Lavoro minorile Inchiesta IRES – CGIL

Inchiesta curata da Agostino Megale e Anna Teselli rivela che oltre mezzo milione di questi adolescenti sono sfruttati per aiutare economicamente i genitori.

Il 27 ottobre scorso è stato presentato presso la sede nazionale della CGIL il Rapporto IRES-CGIL , realizzato in collaborazione con l’Osservatorio sul lavoro minorile, dal titolo “I lavori minorili nelle grandi città”. L’inchiesta – curata da Agostino Megale e Anna Teselli – che è il frutto di duemila interviste realizzate con adolescenti di nove città, rivela che oltre mezzo milione di questi adolescenti sono sfruttati per aiutare economicamente i genitori.

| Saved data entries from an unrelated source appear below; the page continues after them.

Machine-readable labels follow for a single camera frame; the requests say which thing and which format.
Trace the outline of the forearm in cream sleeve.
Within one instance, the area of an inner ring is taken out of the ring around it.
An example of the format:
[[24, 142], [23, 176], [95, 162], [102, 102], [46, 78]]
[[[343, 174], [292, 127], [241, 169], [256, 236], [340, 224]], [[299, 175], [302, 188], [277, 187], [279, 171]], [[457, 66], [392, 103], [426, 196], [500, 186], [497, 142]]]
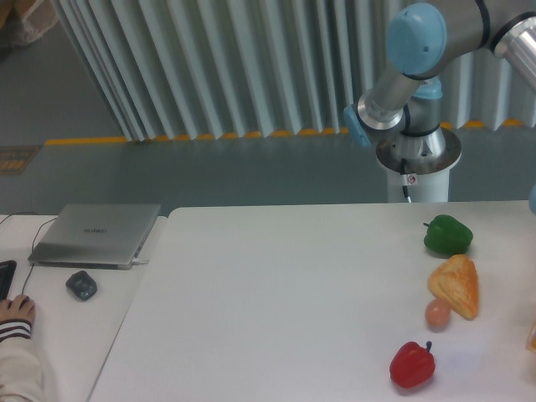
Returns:
[[46, 401], [44, 371], [32, 324], [1, 321], [1, 401]]

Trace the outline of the person's hand on mouse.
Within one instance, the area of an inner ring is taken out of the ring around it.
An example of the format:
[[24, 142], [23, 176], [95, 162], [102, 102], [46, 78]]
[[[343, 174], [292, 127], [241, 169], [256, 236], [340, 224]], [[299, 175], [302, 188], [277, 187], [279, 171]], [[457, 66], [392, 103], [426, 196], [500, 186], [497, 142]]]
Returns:
[[34, 323], [36, 316], [35, 302], [31, 299], [31, 302], [20, 306], [20, 302], [26, 295], [17, 295], [13, 300], [3, 300], [0, 303], [0, 319], [1, 322], [8, 321], [24, 321], [30, 324]]

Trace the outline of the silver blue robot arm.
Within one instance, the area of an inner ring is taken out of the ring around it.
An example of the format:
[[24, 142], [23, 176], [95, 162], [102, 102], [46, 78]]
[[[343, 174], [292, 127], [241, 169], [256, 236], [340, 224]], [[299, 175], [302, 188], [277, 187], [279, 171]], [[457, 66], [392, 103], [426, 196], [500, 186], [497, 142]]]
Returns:
[[391, 203], [441, 203], [461, 142], [440, 126], [440, 73], [478, 49], [505, 59], [535, 87], [535, 9], [527, 1], [428, 1], [397, 13], [387, 66], [343, 119], [361, 147], [376, 146]]

Come si legge nella presentazione dell’inchiesta realizzata dall’IRES – CGIL in collaborazione con l’Osservatorio sul lavoro minorile, la cui sintesi per la stampa riportiamo nel link – ” obiettivo dell’indagine stessa è stato quello di analizzare il lavoro minorile in alcune grandi città italiane: Torino, Milano, Verona, Firenze, Roma, Napoli, Bari, Reggio – Calabria, Catania. Sono state realizzate più di 2000 interviste a minori tra gli 11 e i 14 anni, sia nelle scuole ( analisi estensiva) che sul territorio ( approfondimenti qualitativi ).
In sostanza, l’indagine è stata svolta intervistando ragazzi che vanno a scuola o intercettai sul territorio, che hanno cioè esperienze di lavoro a volte alternative alla formazione scolastica. A contarne fra circa 500mila , l’IRES arriva con una stima, proiettando cioè sul territorio nazionale o dati di 150 mila ragazzi tra gli 11 e i 14 anni coinvolti in forme di lavoro precoce nelle città campione. Sono 100mila in più di quattro anni fa. Uno su due svolge lavori occasionali, il 10% stagionali, il 21% continuativi. La “paga” oscilla tra i 100 euro al mese per le attività occasionali, tra i 200 e i 400 euro per quelle continuative, ma c’è anche un 70% che si vede “pagato” con regali. Quanto all’ orario, significativo il 47%dei piccoli sul territorio che lavorano da 4 a 7 ore. Sono condizioni sfruttamento. Lo studio offre molti spunti e colpisce la “spinta” della famiglia spesso dovuta a difficoltà di reddito. Il 39% degli intervistati lavora, infatti, per aiutare economicamente la famiglia, e quasi il 30% dice “perché i genitori mi hanno detto di farlo”. Altre motivazioni non mancano, ma vengono dopo. Una famiglia su due è risultata monoreddito; il 10% con oltre 3 figli. Ma accanto al disagio economico c’ è un altro elemento che viene fuori con chiarezza, è culturale, di scala dei valori: l’istruzione non è tra questi. Il 23% dei ragazzi intervistati ha detto che i genitori sono contenti perché pensano che il lavoro sia più utile della scuola.
L'”orientamento” matura in casa, dunque, con genitori che hanno bassi titoli di studio. 1 su 5 ha la licenza media inferiore, 1 su 5 quella elementare, e anche se non mancano i laureati (6%) e chi ha la licenza superiore (18%) appare evidente che i bambini che lavorano rischiano di avere una pesante eredità, quella di fare come i genitori, non studiare, fermarsi ai primi step del percorso formativo e quindi condannarsi ad un futuro con lavori a basso contenuto professionale, spesso precari e dai bassi salari.